I once started a post with the comment, silence is not golden. It was a time when I’d gone quiet with my posts because I was drinking again. Drinking after I’d publicly proclaimed here that I would not.
Today I feel differently. Silence is Golden. Silence allows my mind and spirit to listen. Listen to God. Listen to my Heart. Listen to Family. Listen to Friends. Listen to Nature. Just listen.
I’ve been silent the last week or so because I did not really have anything to say and I don’t feel that posting just to post is worth your time, or mine. I write when I feel called to share something, or process something. Recently I’ve just been listening.

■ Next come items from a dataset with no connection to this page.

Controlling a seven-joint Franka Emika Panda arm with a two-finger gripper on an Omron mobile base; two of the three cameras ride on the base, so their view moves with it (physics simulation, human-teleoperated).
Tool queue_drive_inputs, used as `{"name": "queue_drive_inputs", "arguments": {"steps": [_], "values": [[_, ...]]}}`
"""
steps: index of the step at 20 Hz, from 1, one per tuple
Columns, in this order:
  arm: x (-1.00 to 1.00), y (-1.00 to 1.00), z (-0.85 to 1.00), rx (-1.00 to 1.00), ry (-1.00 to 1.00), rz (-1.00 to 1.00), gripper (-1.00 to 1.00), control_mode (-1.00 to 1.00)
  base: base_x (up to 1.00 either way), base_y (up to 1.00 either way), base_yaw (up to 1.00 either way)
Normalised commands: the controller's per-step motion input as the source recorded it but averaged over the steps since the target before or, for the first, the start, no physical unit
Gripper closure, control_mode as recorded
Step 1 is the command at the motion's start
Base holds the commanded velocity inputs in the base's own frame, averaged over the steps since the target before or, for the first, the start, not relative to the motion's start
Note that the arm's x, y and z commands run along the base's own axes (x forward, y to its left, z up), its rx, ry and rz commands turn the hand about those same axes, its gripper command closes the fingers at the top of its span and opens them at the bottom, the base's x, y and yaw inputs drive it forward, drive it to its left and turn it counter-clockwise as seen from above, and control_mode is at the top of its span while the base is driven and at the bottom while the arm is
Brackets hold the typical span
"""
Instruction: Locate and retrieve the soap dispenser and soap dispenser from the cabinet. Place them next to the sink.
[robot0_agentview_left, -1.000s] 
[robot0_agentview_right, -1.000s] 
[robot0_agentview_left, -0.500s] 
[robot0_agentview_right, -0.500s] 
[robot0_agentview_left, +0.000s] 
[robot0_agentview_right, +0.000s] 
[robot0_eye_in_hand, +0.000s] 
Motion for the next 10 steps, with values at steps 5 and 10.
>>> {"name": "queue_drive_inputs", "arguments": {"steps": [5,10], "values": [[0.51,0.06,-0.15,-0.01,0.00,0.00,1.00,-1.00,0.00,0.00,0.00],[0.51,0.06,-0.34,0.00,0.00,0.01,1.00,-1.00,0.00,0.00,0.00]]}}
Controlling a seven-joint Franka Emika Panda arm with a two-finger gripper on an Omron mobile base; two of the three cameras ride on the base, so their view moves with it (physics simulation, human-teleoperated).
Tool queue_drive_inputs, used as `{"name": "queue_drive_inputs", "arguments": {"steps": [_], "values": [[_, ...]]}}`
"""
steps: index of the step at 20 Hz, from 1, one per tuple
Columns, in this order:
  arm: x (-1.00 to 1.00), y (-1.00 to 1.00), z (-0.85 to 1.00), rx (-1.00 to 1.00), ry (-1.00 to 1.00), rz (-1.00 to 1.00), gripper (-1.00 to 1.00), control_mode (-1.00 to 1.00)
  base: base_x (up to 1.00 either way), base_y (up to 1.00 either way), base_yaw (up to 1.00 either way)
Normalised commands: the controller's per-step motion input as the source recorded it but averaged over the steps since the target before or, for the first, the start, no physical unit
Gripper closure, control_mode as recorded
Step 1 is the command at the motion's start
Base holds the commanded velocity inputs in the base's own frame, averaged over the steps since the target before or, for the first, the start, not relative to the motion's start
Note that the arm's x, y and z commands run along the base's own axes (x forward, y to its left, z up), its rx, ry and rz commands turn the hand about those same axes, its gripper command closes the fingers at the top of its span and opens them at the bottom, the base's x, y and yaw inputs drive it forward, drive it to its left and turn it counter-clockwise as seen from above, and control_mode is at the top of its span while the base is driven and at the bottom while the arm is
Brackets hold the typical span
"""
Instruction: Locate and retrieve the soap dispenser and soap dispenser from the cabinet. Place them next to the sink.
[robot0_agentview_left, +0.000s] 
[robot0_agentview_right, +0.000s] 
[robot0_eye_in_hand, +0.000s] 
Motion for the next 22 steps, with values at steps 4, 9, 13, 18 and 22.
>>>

I notice that I am thinking of drinking much less often. I notice that when I do think of it, I am feeling exhausted or a need to escape. Neither of those feelings will be helped by drinking, so I seek other ways to handle them.
In listening I am hearing stories of others who are struggling with the challenges of life. Some of those challenges are related to alcohol, but most are not. When I drank I was deaf to the important things people shared with me. I was numbed by my nightly drinking and unable to find the words to help the people who came to me in need.
The clarity I feel now is allowing me to be the person God is calling me to be in my life, the person who can support another in their trials and the person who can face her own. God is calling me to be strong in the face of storms that are brewing on the horizon. The storms are not here yet, but I can see the clouds building and feel the direction of the wind begin to change. I can no more stop these storms of life than I can stop a hurricane in its path. I can however, be prepared. Just as we prepare for severe weather, we can strengthen ourselves to face the storms of life. For me, mediation, daily prayer and not drinking are important ways I am strengthening my soul to face what life will inevitably bring my way.
Silence is golden. Silence means calm, peace, quiet. And most importantly, silence means the storms have not yet arrived.